- Work task
From the first line of the entries below, reproduce everything exactly through the line with "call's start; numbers", and nothing more.

[Opening Records section]

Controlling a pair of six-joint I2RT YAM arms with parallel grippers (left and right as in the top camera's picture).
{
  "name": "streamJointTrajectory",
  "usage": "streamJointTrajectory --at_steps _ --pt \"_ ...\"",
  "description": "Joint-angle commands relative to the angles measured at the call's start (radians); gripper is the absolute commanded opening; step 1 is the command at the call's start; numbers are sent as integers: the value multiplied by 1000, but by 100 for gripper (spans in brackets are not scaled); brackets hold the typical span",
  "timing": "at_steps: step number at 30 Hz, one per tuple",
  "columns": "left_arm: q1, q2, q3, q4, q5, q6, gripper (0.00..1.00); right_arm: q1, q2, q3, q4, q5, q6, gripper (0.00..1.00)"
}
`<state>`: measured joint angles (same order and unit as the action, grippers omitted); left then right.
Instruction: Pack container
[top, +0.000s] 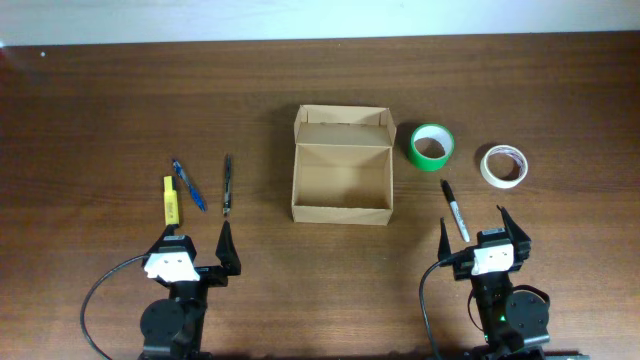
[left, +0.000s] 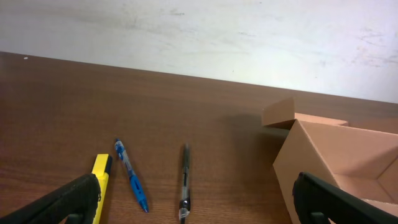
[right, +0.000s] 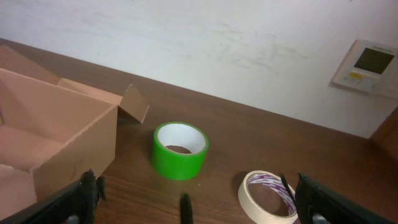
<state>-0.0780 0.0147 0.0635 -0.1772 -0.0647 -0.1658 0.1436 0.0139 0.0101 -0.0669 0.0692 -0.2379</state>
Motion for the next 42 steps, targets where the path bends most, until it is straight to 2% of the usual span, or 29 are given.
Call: streamJointTrajectory --at_steps 1,14,18,26,31,34,37,42 --pt "5 -10 -11 2 -11 6 99 -6 -10 -5 -9 -6 10 99" --pt "5 -10 -11 2 -11 6 99 -6 -10 -5 -9 -13 18 99" --pt "5 -10 -11 2 -11 6 99 -6 -10 -1 -9 -14 154 99" --pt "4 -10 -11 6 -11 5 99 -6 -7 120 -21 -243 236 99" --pt "4 -10 -5 37 76 5 99 -6 14 263 -184 -328 277 99" --pt "4 -1 40 -16 108 6 99 -6 53 356 -300 -379 277 99" --pt "4 34 134 -81 115 11 100 -6 131 497 -436 -419 277 99" --pt "4 172 374 -146 166 92 99 -6 322 808 -678 -477 277 99"
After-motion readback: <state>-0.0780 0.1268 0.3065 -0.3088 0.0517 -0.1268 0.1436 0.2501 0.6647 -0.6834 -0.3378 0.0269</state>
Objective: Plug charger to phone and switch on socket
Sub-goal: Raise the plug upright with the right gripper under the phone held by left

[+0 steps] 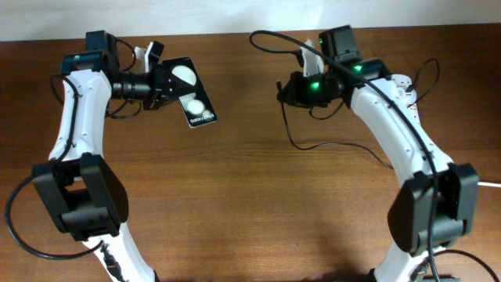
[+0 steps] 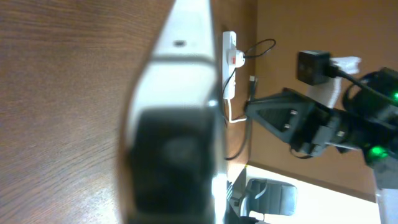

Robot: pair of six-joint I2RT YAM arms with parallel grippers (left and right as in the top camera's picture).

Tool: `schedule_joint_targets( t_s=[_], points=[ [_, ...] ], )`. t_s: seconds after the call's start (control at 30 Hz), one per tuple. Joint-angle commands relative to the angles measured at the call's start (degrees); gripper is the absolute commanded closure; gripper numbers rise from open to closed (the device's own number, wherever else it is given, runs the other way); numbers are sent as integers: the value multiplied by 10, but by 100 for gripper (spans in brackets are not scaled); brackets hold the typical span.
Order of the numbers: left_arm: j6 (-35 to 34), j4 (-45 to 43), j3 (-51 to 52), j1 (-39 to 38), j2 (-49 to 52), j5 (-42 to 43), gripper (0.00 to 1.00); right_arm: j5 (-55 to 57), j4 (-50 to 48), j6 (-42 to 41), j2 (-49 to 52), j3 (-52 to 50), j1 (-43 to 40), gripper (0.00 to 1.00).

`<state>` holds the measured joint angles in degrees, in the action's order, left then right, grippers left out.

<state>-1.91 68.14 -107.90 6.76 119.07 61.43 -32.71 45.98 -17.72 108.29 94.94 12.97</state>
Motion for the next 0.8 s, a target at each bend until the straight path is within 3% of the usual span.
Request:
schedule_joint_targets(
  t_s=[0.0,0.43,0.77],
  points=[
    [29,1,-5,-12,-17,18,100,-15,3,25,-52,-24,-6,96],
    [55,16,-5,-45,-17,40,100,-116,-64,25,-206,-218,-64,96],
    [99,35,-5,-79,-17,55,100,-226,-64,40,-256,-271,-91,96]
  ],
)
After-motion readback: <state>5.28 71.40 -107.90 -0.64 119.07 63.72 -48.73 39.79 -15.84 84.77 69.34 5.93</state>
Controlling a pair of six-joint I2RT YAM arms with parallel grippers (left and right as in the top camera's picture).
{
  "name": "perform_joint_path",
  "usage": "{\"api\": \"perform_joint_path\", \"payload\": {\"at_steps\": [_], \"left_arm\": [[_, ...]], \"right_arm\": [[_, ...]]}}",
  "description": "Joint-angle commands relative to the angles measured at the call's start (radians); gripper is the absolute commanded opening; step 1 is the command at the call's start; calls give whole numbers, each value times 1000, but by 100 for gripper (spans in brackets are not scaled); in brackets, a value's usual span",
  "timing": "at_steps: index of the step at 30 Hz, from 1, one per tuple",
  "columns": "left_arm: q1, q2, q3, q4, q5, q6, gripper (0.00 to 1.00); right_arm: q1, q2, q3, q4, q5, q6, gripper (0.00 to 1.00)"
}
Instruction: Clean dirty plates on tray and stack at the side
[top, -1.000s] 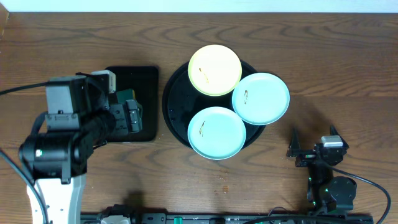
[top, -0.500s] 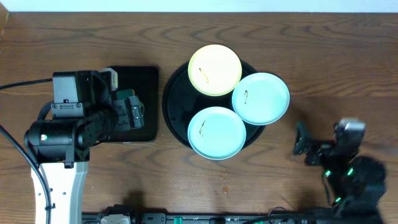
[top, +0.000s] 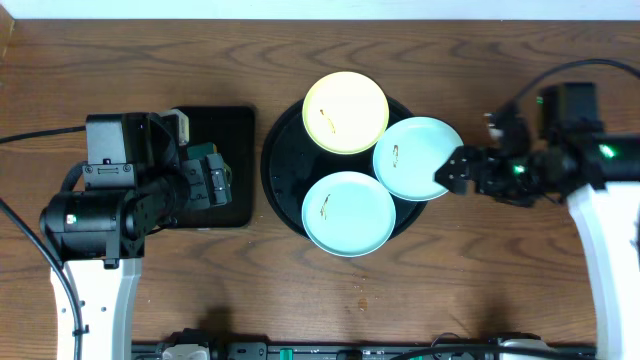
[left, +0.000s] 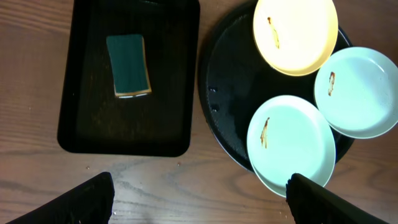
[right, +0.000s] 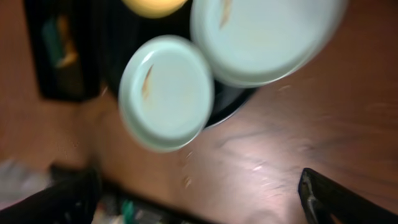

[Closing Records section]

- Answer area
Controlling a pair of six-joint I2RT YAM arms with parallel grippers (left and right as in the top camera's picture).
{
  "name": "streamJointTrajectory",
  "usage": "streamJointTrajectory --at_steps _ --pt \"_ ...\"",
  "description": "Joint-angle commands relative to the angles measured at the call's start (radians); gripper is the absolute commanded opening; step 1 is the command at the call's start; numbers are sent as integers: the value multiplied by 1000, but by 100 for gripper (spans in brackets are not scaled); brackets hold the typical span",

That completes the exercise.